Any House Any Task: Scalable Long-Horizon Planning for Abstract Human Tasks

TL;DR

AHAT tackles open-world, long-horizon household planning under abstract human instructions by training an LLM to generate a sequence of PDDL-grounded subgoals grounded in a textual scene graph, which are then solved by a symbolic planner to yield executable plans. The model is trained with TGPO, a trace-guided RL method that externally corrects intermediate reasoning traces to improve subgoal decomposition, aided by constrained sampling and a two-pass optimization loop. A large synthetic dataset (50k tasks) built from 308 scene graphs and 1.6k personas supports supervised fine-tuning and TGPO, enabling strong generalization across in-domain and out-of-domain tasks and scalable performance as environment size, plan length, and constraint complexity grow. Across AHAT, human, and public benchmarks, AHAT achieves higher success rates and faster planning times than prompting-based, LLM-only, and prior RL-based approaches, demonstrating robust applicability to complex, abstract household tasks with scalable reasoning and planning capabilities.

Abstract

Open world language conditioned task planning is crucial for robots operating in large-scale household environments. While many recent works attempt to address this problem using Large Language Models (LLMs) via prompting or training, a key challenge remains scalability. Performance often degrades rapidly with increasing environment size, plan length, instruction ambiguity, and constraint complexity. In this work, we propose Any House Any Task (AHAT), a household task planner optimized for long-horizon planning in large environments given ambiguous human instructions. At its core, AHAT utilizes an LLM trained to map task instructions and textual scene graphs into grounded subgoals defined in the Planning Domain Definition Language (PDDL). These subgoals are subsequently solved to generate feasible and optimal long-horizon plans through explicit symbolic reasoning. To enhance the model's ability to decompose complex and ambiguous intentions, we introduce TGPO, a novel reinforcement learning algorithm that integrates external correction of intermediate reasoning traces into Group Relative Policy Optimization (GRPO). Experiments demonstrate that AHAT achieves significant performance gains over state-of-the-art prompting, planning, and learning methods, particularly in human-style household tasks characterized by brief instructions but requiring complex execution plans.
Paper Structure (27 sections, 10 equations, 3 figures, 4 tables)
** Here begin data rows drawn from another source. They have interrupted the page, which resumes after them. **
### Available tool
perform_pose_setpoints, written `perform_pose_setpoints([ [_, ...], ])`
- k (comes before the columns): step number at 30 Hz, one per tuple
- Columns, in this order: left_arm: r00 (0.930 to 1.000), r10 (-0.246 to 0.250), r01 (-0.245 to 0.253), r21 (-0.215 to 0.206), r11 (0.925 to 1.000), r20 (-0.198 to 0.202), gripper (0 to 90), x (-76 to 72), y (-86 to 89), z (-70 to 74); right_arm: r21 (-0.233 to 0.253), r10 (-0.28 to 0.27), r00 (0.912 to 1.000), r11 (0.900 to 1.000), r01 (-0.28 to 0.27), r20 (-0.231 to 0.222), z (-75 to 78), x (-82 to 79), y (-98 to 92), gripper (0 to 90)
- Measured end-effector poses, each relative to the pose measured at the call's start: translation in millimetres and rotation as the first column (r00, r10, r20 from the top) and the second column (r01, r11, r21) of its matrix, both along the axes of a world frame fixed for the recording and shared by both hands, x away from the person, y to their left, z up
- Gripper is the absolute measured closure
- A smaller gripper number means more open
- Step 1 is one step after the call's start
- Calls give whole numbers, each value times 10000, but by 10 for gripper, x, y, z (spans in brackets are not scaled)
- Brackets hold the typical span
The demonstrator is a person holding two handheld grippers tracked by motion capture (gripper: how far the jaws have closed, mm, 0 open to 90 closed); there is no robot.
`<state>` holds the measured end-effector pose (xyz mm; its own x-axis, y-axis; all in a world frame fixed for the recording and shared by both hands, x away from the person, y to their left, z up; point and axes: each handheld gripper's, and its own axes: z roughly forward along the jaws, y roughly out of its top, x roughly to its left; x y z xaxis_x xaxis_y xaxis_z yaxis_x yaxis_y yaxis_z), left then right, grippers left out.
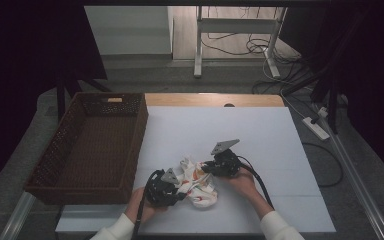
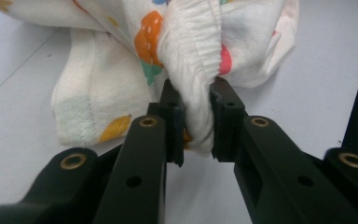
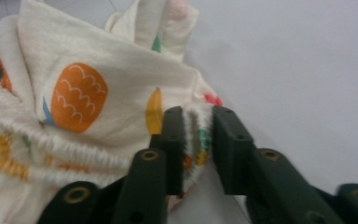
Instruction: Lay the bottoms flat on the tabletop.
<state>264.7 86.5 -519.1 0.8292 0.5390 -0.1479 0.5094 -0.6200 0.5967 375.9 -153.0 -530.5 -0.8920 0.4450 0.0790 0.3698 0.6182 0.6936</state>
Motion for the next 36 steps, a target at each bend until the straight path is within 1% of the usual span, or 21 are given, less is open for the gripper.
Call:
perform_pose_setpoints([
  [3, 10000, 17, -17, -45, 10000, 51, 778, 5, 9, 11, 157, -345, 9994, 9993, 344, 36, 42, 2, -54, 807],
  [4, 10000, 57, -56, -84, 9999, 63, 778, 5, 11, 15, 309, -382, 9993, 9988, 381, 11, 57, 0, -74, 812],
  [8, 9998, 127, -125, -154, 9998, 134, 779, 8, 23, 26, 552, -551, 9985, 9970, 551, -6, 110, -20, -129, 817],
  [12, 9996, 164, -159, -249, 9996, 208, 779, 0, 33, 42, 620, -669, 9978, 9958, 666, 18, 148, -40, -154, 816],
  [15, 9994, 220, -212, -314, 9993, 271, 779, 4, 40, 53, 769, -813, 9967, 9938, 807, 50, 183, -54, -177, 816],
  [20, 9986, 354, -333, -526, 9981, 396, 781, 9, 71, 79, 1169, -977, 9951, 9886, 952, 158, 258, -77, -240, 816],
  [22, 9983, 391, -366, -602, 9975, 421, 783, 10, 81, 87, 1227, -1018, 9947, 9875, 992, 153, 266, -91, -260, 816],
  [26, 9980, 406, -377, -619, 9974, 475, 785, 8, 78, 92, 1175, -1008, 9948, 9882, 987, 120, 248, -111, -283, 817],
  [36, 9975, 515, -477, -762, 9959, 485, 786, 17, 98, 105, 1384, -1006, 9948, 9856, 971, 183, 272, -140, -316, 821],
])
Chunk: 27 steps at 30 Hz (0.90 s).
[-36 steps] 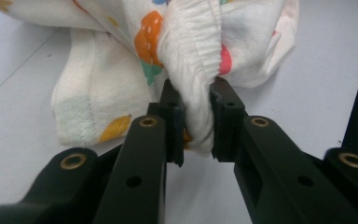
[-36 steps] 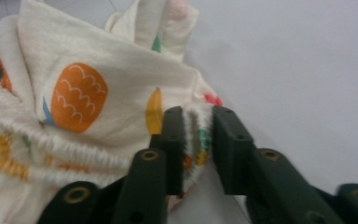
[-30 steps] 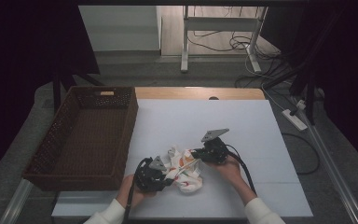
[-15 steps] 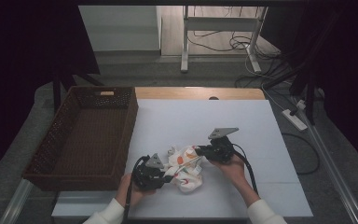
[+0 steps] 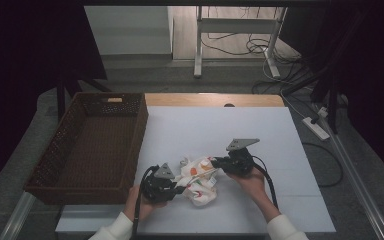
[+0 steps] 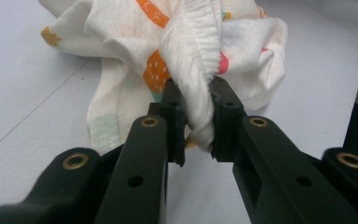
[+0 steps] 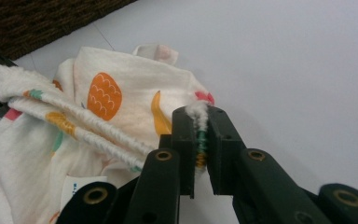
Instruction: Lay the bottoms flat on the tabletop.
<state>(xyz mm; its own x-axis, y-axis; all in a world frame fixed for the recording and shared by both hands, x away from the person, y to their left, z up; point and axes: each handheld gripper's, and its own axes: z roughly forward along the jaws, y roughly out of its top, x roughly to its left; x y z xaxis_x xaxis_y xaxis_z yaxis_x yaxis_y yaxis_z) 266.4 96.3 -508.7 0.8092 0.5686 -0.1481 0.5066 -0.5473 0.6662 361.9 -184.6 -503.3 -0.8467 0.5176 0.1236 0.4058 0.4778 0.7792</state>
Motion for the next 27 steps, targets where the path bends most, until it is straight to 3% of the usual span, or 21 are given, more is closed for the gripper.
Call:
perform_pose_setpoints([
  [15, 9998, 199, -198, -338, 9992, 33, 787, 8, 40, 32, 226, -127, 9999, 9997, 125, 104, 11, -67, -13, 823],
  [22, 9994, 350, -348, -777, 9964, 10, 787, 8, 90, 69, 669, -129, 9996, 9977, 113, 239, 84, -95, -52, 824],
  [27, 9990, 436, -428, -843, 9955, 80, 788, 11, 101, 87, 883, -46, 9993, 9961, 13, 374, 124, -116, -67, 827],
])
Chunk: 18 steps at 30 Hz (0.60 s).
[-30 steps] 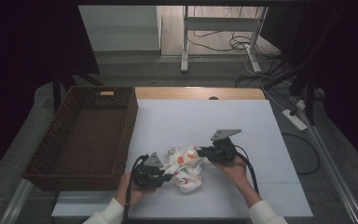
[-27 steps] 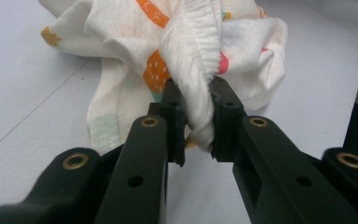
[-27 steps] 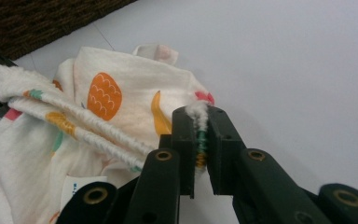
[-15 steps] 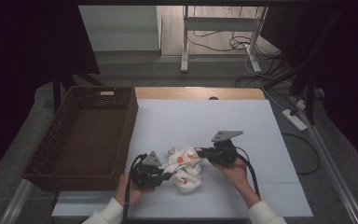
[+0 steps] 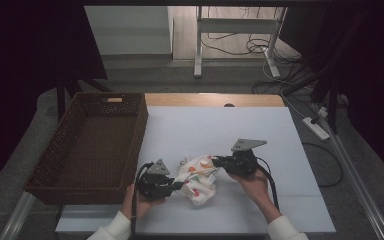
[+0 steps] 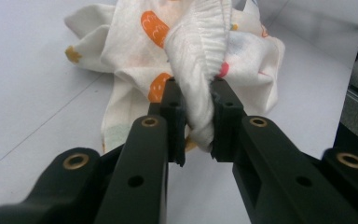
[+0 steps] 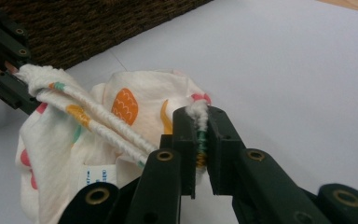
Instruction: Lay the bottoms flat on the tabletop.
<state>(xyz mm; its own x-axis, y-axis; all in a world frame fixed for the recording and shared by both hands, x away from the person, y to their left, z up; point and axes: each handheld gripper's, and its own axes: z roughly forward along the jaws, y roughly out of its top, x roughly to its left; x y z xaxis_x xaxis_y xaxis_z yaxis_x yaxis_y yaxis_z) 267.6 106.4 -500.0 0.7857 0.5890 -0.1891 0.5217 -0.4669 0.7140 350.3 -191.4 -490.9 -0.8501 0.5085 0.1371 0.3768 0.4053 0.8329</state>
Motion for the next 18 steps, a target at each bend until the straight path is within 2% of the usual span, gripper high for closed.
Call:
perform_pose_setpoints([
  [10, 9999, 131, -129, -201, 9997, 100, 788, 11, 26, 41, 202, 41, 10000, 9998, -42, 53, 38, -21, -23, 827],
  [18, 9993, 314, -299, -654, 9974, 211, 788, 36, 64, 127, 571, -3, 9994, 9984, -17, 358, 161, -75, -52, 827],
])
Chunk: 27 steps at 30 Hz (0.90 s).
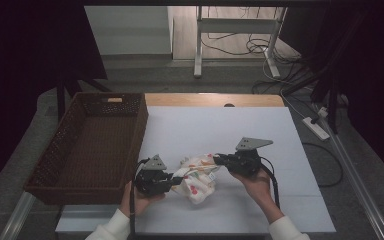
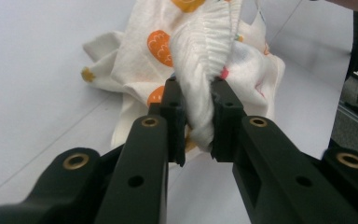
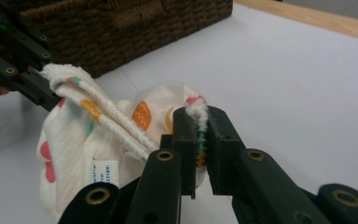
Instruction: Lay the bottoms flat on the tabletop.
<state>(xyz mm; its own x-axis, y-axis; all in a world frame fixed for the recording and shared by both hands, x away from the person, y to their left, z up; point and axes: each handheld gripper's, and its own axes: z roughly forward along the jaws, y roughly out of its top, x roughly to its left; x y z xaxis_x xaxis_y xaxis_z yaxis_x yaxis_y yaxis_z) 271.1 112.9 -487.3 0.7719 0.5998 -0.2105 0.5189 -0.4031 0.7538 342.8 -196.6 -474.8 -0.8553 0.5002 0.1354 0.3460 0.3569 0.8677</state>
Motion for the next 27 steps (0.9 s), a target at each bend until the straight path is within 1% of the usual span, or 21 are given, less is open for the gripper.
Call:
perform_pose_setpoints([
  [5, 10000, 62, -61, -201, 9998, 55, 788, 16, 14, 46, 244, -61, 9998, 9997, 57, 172, 79, -21, -16, 828],
  [13, 9998, 78, -73, -258, 9996, 206, 789, 36, 9, 120, 447, -219, 9990, 9988, 201, 401, 153, -45, -28, 826],
  [21, 9996, 78, -67, -409, 9991, 261, 788, 57, 8, 170, 719, -379, 9975, 9968, 336, 594, 227, -67, -56, 826],
  [27, 9990, 142, -118, -559, 9984, 423, 789, 83, 24, 262, 928, -476, 9962, 9949, 407, 733, 293, -70, -59, 825],
])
This paper contains 27 sections, 10 equations, 3 figures, 4 tables.

Figures (3)

  • Figure 1: In large-scale environments, AHAT receives abstract instructions and a scene graph, generates a decomposition trace and corresponding subgoals. These subgoals are then solved using a PDDL planner, resulting in an executable long-horizon plan that satisfies the user's requirements.
  • Figure 2: Overview of AHAT. (a) Data Generation: Task synthesis and annotation. (b) Policy Supervision: Supervised fine-tuning (SFT) on the constructed long-horizon household planning dataset. (c) Trace-Guided Policy Optimization: The reinforcement learning loop that integrates external correction of intermediate reasoning traces, improving subgoal generation and task decomposition through constrained sampling, and optimizing the AHAT model for robust planning performance.
  • Figure 3: Scalability Test Results showing the variation of success rate with: (a) Scene Graph Size, (b) Plan Length, (c) Task Abstractness, and (d) Constraint Complexity.